My question is whether or not it's true that $(\mathbb{Z} * \mathbb{Z} )/ \mathbb{Z} = (\mathbb{Z} \times \mathbb{Z})/\mathbb{Z} = \mathbb{Z}$?
The problem I'm having in my head is trying to reconcile the following intuitions:
- That it should be the case that $$(\mathbb{Z} * \mathbb{Z}) / \mathbb{Z} = \langle \, a, b \mid b=1 \rangle = \langle a \rangle = \mathbb{Z}$$
- That the map $$ \begin{align} \phi : (\mathbb{Z} \times \mathbb{Z}) / \mathbb{Z} & \to \mathbb{Z} \\ (a,b) & \mapsto a \end{align}$$ should be a homomorphism such that $\ker(\phi) = \{ (0,b) | b \in \mathbb{Z} \} = \mathbb{Z}$
- That $\mathbb{Z} * \mathbb{Z} $ is much bigger and more complex than $\mathbb{Z} \times \mathbb{Z}$ and taking the quotient of the same set should not result in the same group (I'm not sure if this is a general result)

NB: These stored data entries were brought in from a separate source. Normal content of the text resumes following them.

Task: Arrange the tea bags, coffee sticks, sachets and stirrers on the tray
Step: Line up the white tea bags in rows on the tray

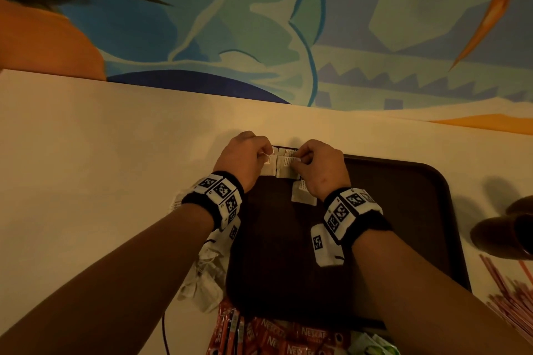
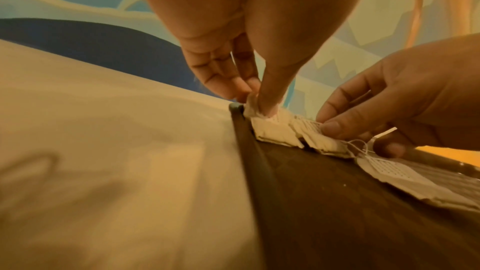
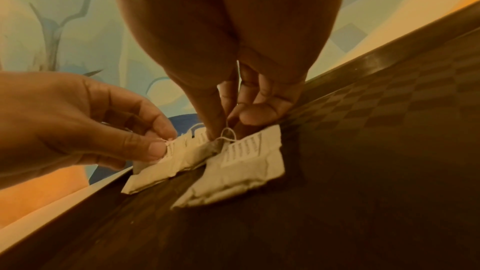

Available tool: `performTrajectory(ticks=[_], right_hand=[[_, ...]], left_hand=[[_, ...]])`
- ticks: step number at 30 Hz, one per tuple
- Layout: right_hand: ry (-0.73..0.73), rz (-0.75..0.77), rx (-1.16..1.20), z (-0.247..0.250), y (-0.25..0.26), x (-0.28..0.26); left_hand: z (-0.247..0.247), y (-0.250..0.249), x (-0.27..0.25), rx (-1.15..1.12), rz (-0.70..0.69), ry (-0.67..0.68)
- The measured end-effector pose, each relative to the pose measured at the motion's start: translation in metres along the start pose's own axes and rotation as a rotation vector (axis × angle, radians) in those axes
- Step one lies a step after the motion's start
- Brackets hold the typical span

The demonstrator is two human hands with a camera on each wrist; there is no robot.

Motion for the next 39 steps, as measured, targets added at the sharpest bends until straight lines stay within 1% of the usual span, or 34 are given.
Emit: performTrajectory(ticks=[5,7,9,11,14,17,18,20,23,27,29,32,34,37,39], right_hand=[[-0.041,-0.029,-0.127,0.013,-0.007,-0.013],[0.018,-0.049,-0.181,0.018,-0.012,-0.023],[0.108,-0.066,-0.256,0.018,-0.017,-0.032],[0.16,-0.091,-0.286,0.018,-0.02,-0.038],[0.16,-0.082,-0.302,0.018,-0.021,-0.045],[0.184,-0.075,-0.277,0.017,-0.021,-0.052],[0.182,-0.079,-0.263,0.019,-0.022,-0.053],[0.182,-0.083,-0.249,0.023,-0.021,-0.058],[0.199,-0.072,-0.181,0.032,-0.018,-0.071],[0.245,-0.012,-0.146,0.042,-0.011,-0.09],[0.291,0.03,-0.152,0.047,-0.005,-0.1],[0.372,0.067,-0.164,0.05,0.004,-0.113],[0.395,0.082,-0.155,0.049,0.008,-0.118],[0.403,0.092,-0.154,0.046,0.01,-0.121],[0.385,0.096,-0.144,0.044,0.01,-0.119]], left_hand=[[0.002,0.002,-0.004,0.02,-0.025,-0.08],[0.002,0.005,-0.008,0.035,-0.027,-0.11],[0.001,0.008,-0.01,0.05,-0.022,-0.093],[0.0,0.009,-0.013,0.059,-0.014,-0.068],[0.01,0.008,-0.022,0.04,-0.026,-0.124],[0.033,0.014,-0.044,0.01,-0.007,-0.194],[0.041,0.016,-0.05,0.013,-0.001,-0.193],[0.059,0.024,-0.072,0.037,0.036,-0.152],[0.082,0.038,-0.106,0.041,0.089,-0.007],[0.09,0.055,-0.148,0.082,0.113,0.178],[0.085,0.058,-0.163,0.087,0.111,0.239],[0.072,0.054,-0.174,0.016,0.013,0.226],[0.062,0.05,-0.175,0.011,-0.039,0.251],[0.044,0.046,-0.172,0.133,-0.14,0.292],[0.04,0.045,-0.17,0.199,-0.14,0.264]])
Point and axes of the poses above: each hand's wrist, its own x-axis towards the middle knuckle, its own z-axis out of the back of the hand, y = z × x, the point moved 2 cm from there along x, towards the middle knuckle, and after that the axes turned 3 degrees about -z, right-handed, at the moved point
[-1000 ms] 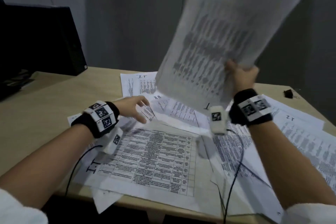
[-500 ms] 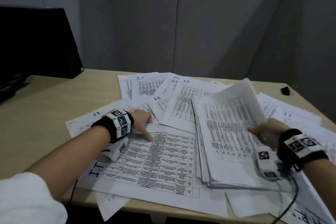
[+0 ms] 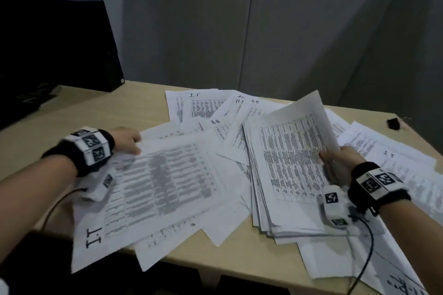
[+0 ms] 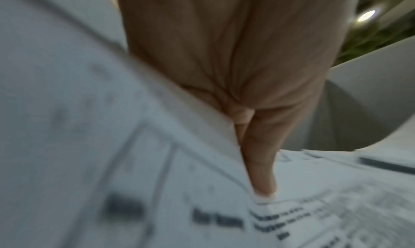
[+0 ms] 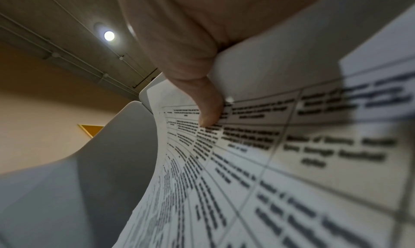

Now, I'm not sure if I have been a bit too liberal in notation and should more concretely describe how $\mathbb{Z}$ is a subgroup in the free and direct products i.e. rewriting $(\mathbb{Z} * \mathbb{Z}) / \mathbb{Z}$ as $ \langle a, b \rangle / \langle b \rangle$.
Either way I feel like i'm missing something fundamental how we take quotient groups and what those quotient groups tell us about the original group.